### YOUR INSTRUCTIONS:
Set down exactly the lines from the one containing "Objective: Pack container" through the last line of the data below, and no others.
[[ RECORDED INFORMATION open ]]
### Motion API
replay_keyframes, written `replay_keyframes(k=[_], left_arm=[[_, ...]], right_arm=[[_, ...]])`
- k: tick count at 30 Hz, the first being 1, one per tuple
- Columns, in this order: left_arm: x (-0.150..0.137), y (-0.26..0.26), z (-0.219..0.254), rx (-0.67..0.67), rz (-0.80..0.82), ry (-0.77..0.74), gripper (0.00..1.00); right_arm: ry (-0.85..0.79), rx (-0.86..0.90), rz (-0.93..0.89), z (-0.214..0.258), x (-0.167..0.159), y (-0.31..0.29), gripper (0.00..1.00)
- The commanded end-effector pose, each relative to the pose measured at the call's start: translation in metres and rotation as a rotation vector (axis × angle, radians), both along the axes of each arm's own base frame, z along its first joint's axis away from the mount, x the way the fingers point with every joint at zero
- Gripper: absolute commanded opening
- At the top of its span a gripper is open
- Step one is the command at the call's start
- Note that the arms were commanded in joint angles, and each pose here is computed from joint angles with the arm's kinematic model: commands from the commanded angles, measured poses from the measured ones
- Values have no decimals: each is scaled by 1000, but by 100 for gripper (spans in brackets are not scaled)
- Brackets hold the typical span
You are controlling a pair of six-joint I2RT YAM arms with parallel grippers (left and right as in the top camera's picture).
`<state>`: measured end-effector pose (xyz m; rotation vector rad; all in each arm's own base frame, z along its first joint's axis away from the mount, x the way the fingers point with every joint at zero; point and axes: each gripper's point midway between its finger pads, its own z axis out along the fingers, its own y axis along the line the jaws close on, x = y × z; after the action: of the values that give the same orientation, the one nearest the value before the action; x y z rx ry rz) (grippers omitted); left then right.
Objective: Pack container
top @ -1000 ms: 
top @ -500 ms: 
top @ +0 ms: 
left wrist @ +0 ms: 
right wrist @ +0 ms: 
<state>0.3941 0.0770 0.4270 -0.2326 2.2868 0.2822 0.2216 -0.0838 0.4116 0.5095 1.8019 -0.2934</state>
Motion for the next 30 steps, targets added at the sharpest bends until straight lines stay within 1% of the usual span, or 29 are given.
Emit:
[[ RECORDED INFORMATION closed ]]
### THE ANSWER:
Objective: Pack container
top @ -1000 ms: 
top @ -500 ms: 
top @ +0 ms: 
left wrist @ +0 ms: 
right wrist @ +0 ms: 
<state>0.3941 0.0770 0.4270 -0.2326 2.2868 0.2822 0.2216 -0.0838 0.4116 0.5095 1.8019 -0.2934</state>
Motion for the next 30 steps, targets added at the sharpest bends until straight lines stay within 1% of the usual span, or 29 are given.
Emit:

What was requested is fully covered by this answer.